* PROBLEM STATEMENT
Copy out exactly the stretch below, from the line with "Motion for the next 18" through the line with "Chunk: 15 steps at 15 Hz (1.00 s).", both included; the pictures stay out.

-=-=-=-=-

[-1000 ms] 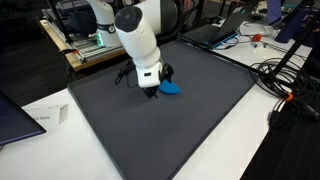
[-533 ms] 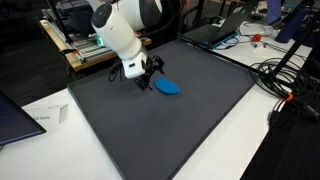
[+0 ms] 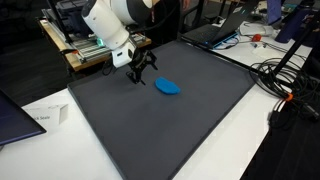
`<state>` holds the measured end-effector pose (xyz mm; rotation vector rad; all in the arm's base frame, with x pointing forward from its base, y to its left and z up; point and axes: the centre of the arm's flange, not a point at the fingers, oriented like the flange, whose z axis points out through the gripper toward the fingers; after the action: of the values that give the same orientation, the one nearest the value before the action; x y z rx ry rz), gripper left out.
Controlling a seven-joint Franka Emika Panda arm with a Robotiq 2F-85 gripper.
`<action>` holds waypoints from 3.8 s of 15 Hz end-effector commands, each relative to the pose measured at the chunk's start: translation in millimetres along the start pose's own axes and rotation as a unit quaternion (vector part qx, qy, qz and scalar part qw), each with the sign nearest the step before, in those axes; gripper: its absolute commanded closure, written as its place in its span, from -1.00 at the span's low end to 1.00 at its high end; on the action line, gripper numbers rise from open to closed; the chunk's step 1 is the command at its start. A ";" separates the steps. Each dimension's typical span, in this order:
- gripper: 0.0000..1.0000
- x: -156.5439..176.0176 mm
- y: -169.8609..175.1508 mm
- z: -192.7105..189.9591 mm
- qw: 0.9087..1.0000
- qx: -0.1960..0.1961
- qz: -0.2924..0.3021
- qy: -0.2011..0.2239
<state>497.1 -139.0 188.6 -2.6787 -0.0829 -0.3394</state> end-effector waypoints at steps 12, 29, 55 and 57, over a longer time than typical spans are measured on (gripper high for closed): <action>-1.00 -57.5 -115.0 -33.7 0.986 -0.155 -0.001 0.061; -1.00 -53.1 -162.8 -13.0 0.978 -0.195 -0.001 0.079; -1.00 89.4 -217.0 -25.6 0.956 -0.270 -0.042 -0.106; -1.00 90.0 -199.0 -11.7 0.957 -0.272 -0.029 -0.099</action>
<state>541.0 48.4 328.8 -3.2680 -0.1921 -0.1012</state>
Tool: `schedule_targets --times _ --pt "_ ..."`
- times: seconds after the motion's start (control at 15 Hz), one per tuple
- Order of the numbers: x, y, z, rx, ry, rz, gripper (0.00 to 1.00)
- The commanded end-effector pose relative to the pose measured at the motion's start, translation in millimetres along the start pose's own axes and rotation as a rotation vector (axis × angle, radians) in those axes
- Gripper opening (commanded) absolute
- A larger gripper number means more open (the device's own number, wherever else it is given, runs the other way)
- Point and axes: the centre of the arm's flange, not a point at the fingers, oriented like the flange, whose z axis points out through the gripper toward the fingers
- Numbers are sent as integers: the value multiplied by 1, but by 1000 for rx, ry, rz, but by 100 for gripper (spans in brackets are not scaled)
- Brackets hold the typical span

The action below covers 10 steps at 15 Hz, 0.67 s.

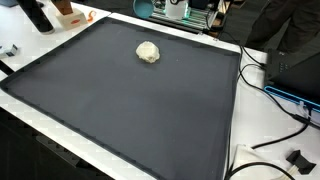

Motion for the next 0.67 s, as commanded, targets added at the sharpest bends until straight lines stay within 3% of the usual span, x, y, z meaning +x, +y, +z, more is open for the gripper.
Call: schedule_targets --times 0.0,0.27,0.6 --pt "33 17 20 48 -121 -154 25" --pt "58 33 45 80 -199 -354 25" --pt "78 46 73 188 -298 -588 25"
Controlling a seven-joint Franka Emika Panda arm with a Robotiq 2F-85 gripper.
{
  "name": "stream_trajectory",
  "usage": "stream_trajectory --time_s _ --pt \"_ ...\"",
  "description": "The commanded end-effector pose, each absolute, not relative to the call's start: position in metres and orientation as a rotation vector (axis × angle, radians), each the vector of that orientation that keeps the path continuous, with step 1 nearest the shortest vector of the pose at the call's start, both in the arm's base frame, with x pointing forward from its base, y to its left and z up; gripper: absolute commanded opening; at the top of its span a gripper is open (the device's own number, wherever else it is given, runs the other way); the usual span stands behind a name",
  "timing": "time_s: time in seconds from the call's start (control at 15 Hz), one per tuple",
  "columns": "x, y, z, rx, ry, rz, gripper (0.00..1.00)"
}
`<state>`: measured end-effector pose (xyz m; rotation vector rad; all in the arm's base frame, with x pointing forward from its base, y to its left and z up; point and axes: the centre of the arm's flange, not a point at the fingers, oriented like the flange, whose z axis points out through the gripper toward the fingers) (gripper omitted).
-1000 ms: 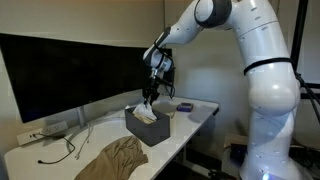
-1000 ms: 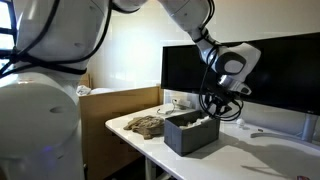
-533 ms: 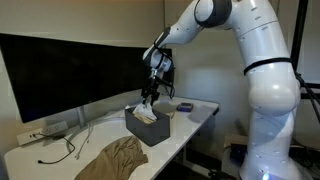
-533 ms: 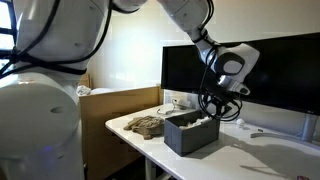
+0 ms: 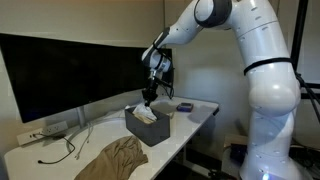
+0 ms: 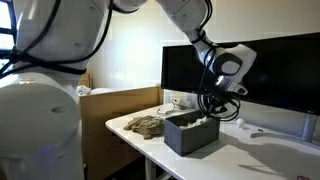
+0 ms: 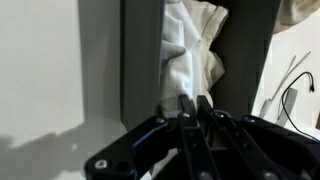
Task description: Pick up the clothes from the table and put them in the box
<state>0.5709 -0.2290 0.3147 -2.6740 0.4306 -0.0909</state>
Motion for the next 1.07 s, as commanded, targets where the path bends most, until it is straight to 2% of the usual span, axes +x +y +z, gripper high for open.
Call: stream_trajectory --time_s 0.0,0.07,0.33,0.87,1.0 --pt "0.562 -0.219 0.302 -2.712 0.371 -0.052 0.06" --pt "0.562 -0.216 0.297 -2.716 0.361 -0.032 0.09" --pt "0.552 -0.189 0.267 -2.736 0.274 0.074 0.12" --pt "0.530 -0.123 0.222 -2.797 0.083 0.274 0.10" --pt "0.529 -0.128 0.219 -2.870 0.095 0.283 0.06"
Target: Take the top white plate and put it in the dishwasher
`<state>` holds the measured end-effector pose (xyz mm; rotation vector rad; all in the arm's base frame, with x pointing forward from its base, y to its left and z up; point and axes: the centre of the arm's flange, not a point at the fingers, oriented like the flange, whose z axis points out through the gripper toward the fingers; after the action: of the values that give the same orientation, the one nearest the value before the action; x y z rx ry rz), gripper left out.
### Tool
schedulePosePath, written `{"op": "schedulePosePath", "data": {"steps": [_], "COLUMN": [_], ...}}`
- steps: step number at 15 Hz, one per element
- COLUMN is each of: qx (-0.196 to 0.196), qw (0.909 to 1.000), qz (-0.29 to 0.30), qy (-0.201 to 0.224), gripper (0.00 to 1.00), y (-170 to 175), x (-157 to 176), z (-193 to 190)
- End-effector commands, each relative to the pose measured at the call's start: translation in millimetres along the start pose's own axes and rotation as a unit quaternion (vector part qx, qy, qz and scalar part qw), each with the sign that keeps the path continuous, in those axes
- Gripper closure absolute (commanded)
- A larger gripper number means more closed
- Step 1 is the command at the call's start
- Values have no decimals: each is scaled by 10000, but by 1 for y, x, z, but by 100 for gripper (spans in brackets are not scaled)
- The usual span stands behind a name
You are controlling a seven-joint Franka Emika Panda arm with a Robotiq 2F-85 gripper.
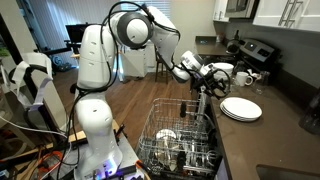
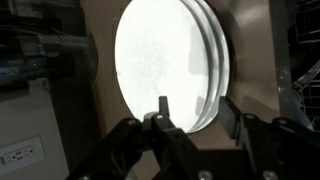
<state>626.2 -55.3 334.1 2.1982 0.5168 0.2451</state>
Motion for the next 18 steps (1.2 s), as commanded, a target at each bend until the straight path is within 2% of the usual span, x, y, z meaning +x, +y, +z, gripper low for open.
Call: {"op": "schedulePosePath", "data": {"steps": [1,2,3,4,6,7,9,15,18], "qx": [67,68,67,72,112,117,122,122,134], "qw": [9999,9999,9999,9999,9999,9999,9999,9999,9999], "qz": [-123,-122,-118,-113,-100,-98,-92,-82,-80], "qy": [3,-3,-11,-13,-2,-3,5,-8,-29], "gripper": [71,72,57,53,37,31,25,34,33], "y": [6,7,7,7,7,7,7,5,5], "x": [-7,-7,-7,-7,-7,-7,-7,-9,-10], "z": [1,2,2,2,2,2,2,7,10]}}
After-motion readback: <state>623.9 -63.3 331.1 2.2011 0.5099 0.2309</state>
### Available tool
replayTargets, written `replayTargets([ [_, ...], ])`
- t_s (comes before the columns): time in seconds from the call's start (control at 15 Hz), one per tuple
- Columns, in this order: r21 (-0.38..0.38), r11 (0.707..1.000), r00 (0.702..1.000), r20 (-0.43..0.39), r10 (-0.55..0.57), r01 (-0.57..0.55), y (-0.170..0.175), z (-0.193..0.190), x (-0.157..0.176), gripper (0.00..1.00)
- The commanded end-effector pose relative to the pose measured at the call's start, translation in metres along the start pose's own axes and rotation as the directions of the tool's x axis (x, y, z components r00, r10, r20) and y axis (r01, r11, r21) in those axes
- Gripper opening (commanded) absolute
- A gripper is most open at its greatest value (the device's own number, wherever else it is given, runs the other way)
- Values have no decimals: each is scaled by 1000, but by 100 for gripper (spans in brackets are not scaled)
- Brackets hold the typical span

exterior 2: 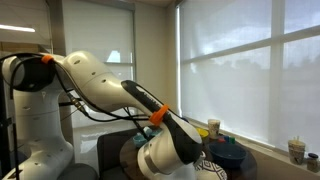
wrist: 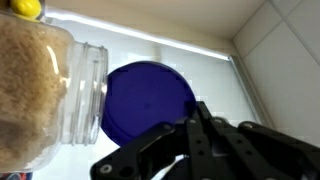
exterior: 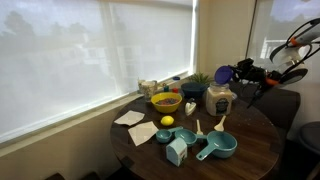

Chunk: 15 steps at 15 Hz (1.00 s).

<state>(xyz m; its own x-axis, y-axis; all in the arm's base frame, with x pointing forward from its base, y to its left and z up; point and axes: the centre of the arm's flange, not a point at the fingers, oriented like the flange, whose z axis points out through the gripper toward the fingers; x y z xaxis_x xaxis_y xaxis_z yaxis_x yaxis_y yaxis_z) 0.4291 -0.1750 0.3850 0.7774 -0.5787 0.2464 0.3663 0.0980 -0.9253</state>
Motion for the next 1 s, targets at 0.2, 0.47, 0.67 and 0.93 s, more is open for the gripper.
replayTargets([
  [0.2, -75, 996, 997, 48, 56, -53, 1, 13, 0, 1],
  [0.47, -42, 999, 999, 40, -10, 11, -18, 20, 9, 1],
  [0.67, -38, 998, 995, 82, -52, 56, -42, 33, 18, 1],
  [0.93, -172, 985, 974, 223, 29, 10, -76, 64, 20, 1],
])
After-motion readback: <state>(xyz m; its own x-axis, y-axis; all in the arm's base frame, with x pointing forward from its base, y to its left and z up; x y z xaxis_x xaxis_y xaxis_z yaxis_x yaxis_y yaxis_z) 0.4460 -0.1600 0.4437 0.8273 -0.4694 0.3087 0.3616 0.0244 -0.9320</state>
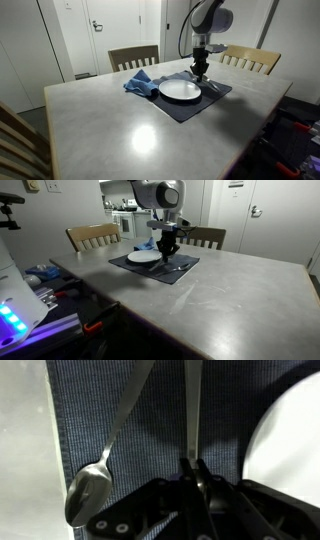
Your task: Take the fork from the plate and put it on the table
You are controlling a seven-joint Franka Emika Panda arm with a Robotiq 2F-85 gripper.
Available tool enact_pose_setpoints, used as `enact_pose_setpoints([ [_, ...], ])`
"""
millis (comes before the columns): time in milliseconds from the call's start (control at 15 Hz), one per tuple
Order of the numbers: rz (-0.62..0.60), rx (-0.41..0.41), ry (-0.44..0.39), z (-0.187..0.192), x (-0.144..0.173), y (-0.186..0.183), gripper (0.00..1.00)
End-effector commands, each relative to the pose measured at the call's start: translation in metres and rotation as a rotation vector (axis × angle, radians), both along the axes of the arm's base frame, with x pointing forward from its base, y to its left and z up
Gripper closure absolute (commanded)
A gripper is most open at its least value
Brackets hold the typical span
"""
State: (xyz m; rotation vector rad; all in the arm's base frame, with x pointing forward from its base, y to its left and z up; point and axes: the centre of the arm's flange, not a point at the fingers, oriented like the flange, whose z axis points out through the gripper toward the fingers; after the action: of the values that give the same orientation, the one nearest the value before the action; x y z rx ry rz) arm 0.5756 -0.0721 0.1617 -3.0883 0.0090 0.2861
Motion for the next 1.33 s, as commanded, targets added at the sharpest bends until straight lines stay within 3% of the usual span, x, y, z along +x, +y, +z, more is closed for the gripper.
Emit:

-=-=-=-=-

* WRITTEN SOLUTION
Motion for the next 18 steps (1.2 s), as commanded, a target at each bend until the straight path is within 2% of the usual span, x, y, z meaning +x, +y, +z, gripper low for open.
Call: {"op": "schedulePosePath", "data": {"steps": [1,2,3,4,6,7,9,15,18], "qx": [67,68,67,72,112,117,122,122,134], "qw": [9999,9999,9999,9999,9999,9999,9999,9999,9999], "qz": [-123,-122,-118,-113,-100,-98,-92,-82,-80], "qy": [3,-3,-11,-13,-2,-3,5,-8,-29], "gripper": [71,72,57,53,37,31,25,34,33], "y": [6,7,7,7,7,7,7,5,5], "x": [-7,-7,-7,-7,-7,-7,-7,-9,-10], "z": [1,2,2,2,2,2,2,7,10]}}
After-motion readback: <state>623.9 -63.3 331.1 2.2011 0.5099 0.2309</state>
### Available tool
replayTargets, written `replayTargets([ [_, ...], ])`
- t_s (comes before the columns): time in seconds from the call's start (control at 15 Hz), one per tuple
- Columns, in this order: r21 (-0.38..0.38), r11 (0.707..1.000), r00 (0.702..1.000), r20 (-0.43..0.39), r10 (-0.55..0.57), r01 (-0.57..0.55), y (-0.170..0.175), z (-0.193..0.190), x (-0.157..0.176), gripper (0.00..1.00)
- The commanded end-effector pose relative to the pose measured at the call's start, translation in metres along the start pose's own axes and rotation as the directions of the tool's x axis (x, y, z components r00, r10, r20) and y axis (r01, r11, r21) in those axes
- Gripper opening (commanded) absolute
- A gripper is most open at its greatest value (the device's own number, wherever else it is given, runs the other way)
- Values have no decimals: each is scaled by 1000, but by 100 for gripper (spans in brackets are not scaled)
- Brackets hold the typical span

exterior 2: 
wrist: 
exterior: 

Chunk: 15 steps at 15 Hz (1.00 s).

That finishes the exercise.